What you should do: From the listing below, copy only the lines from the line that contains "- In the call" to the line that contains "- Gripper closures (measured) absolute", counting those two lines as part of the copy.

Supplied information:
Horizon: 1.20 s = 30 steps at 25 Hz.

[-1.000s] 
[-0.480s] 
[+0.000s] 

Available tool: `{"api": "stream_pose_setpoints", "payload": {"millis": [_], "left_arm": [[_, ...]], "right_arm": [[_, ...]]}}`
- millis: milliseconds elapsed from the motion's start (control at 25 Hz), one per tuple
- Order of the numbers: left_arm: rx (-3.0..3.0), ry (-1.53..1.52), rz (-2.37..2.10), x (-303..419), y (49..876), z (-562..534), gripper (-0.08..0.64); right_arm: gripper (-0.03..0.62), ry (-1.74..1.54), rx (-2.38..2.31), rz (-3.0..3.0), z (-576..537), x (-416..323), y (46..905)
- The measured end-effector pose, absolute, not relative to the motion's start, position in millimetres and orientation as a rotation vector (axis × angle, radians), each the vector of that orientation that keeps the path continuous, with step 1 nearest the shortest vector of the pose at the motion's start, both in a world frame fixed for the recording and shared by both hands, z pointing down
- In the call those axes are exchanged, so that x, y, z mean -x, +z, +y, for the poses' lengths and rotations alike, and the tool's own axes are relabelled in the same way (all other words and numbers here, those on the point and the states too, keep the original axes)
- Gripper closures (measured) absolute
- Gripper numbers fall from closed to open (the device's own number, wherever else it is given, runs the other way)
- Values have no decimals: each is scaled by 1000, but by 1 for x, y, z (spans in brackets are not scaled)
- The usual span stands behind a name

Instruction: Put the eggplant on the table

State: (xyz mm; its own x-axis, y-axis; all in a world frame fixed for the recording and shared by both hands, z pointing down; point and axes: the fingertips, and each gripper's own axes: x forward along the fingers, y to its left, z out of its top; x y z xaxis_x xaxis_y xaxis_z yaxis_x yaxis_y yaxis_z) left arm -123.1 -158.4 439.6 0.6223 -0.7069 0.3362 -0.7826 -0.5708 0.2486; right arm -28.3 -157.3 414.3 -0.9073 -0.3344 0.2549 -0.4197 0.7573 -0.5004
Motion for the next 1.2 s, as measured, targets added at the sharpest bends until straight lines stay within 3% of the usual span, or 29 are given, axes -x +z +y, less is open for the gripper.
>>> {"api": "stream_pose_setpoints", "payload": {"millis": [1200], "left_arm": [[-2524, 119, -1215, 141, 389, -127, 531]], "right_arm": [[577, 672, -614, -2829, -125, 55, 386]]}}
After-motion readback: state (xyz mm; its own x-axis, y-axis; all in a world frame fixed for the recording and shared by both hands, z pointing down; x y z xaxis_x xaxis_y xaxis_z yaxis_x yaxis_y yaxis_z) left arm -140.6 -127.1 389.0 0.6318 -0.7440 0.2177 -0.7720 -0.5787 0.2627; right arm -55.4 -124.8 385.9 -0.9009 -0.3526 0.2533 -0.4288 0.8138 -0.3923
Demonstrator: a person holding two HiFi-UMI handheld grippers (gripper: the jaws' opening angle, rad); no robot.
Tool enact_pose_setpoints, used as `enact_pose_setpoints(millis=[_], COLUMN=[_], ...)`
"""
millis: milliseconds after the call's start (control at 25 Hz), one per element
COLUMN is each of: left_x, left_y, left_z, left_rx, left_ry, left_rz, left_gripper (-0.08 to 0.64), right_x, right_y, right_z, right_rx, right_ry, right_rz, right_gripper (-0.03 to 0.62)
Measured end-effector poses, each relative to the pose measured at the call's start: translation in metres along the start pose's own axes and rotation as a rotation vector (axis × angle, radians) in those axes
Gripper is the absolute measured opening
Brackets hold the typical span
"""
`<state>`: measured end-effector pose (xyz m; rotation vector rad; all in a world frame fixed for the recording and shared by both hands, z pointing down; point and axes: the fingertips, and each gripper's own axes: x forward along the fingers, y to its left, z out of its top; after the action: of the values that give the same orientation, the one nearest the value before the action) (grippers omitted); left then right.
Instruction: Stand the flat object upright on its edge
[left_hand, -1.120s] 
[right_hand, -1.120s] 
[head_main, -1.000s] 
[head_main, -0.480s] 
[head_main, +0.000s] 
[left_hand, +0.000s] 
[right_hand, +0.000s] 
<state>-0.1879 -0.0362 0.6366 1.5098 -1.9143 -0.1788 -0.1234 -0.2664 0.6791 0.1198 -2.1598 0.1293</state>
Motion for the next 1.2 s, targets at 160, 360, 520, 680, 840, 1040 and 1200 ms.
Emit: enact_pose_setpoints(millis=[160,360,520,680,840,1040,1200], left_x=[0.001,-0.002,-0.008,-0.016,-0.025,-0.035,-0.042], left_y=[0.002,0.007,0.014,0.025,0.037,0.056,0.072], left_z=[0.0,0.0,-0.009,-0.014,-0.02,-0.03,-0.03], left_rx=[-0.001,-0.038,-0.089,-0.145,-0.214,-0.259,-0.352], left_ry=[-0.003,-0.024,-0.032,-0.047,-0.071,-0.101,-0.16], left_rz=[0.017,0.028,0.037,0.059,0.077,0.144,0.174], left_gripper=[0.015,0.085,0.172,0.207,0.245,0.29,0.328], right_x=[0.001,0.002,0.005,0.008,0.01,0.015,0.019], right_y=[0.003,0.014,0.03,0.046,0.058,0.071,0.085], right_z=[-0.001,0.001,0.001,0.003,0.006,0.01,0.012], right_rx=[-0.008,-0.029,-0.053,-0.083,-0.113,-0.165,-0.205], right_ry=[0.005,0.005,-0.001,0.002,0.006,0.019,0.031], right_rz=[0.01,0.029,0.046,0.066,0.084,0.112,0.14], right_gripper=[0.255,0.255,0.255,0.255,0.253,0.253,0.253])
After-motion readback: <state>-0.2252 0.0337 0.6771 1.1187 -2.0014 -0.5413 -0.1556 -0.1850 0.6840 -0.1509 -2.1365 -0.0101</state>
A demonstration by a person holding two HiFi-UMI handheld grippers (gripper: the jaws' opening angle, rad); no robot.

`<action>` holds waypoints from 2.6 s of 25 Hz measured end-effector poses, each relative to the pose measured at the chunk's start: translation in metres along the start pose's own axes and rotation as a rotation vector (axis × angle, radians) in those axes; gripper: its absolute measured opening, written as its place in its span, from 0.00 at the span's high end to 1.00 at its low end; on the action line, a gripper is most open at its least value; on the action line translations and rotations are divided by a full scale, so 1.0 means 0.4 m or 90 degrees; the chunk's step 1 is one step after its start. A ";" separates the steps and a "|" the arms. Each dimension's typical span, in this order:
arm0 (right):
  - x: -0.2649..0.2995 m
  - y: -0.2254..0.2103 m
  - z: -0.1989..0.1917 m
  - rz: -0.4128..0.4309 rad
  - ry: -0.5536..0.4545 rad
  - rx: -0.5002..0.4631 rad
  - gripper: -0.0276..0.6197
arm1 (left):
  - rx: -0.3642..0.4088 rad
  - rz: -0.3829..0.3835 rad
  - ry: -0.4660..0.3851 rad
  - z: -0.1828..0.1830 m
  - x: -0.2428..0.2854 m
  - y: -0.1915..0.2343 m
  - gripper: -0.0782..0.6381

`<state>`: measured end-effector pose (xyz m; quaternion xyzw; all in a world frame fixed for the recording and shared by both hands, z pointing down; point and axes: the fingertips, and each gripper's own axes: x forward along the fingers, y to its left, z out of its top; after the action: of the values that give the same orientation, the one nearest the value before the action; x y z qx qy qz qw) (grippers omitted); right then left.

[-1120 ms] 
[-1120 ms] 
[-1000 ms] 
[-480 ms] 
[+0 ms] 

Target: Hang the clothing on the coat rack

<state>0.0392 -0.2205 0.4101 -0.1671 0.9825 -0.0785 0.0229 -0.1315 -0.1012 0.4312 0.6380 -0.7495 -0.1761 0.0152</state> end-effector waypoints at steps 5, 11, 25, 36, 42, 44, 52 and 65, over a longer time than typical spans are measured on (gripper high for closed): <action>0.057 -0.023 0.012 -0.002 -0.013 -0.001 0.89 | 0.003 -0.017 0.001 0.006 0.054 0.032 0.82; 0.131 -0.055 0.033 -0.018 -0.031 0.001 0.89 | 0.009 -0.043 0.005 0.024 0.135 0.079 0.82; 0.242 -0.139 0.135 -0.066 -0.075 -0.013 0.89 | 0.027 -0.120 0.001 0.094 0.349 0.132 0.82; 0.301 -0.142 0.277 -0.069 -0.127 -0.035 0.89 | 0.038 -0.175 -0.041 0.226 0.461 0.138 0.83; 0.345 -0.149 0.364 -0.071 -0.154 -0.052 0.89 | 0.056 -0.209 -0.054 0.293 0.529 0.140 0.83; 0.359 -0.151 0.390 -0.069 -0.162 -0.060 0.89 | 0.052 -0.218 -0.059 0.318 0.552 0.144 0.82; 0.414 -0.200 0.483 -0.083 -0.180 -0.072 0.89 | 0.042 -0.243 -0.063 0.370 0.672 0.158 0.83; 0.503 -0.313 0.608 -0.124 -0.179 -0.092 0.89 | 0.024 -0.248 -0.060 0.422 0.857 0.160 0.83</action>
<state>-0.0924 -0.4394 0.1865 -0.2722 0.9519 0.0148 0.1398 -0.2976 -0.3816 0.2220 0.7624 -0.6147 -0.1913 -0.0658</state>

Answer box:
- In the call those axes are exchanged, so that x, y, z mean -x, +z, +y, for the poses' lengths and rotations alike, and the tool's own axes are relabelled in the same way (all other words and numbers here, those on the point and the states too, keep the original axes)
- Gripper closures (measured) absolute

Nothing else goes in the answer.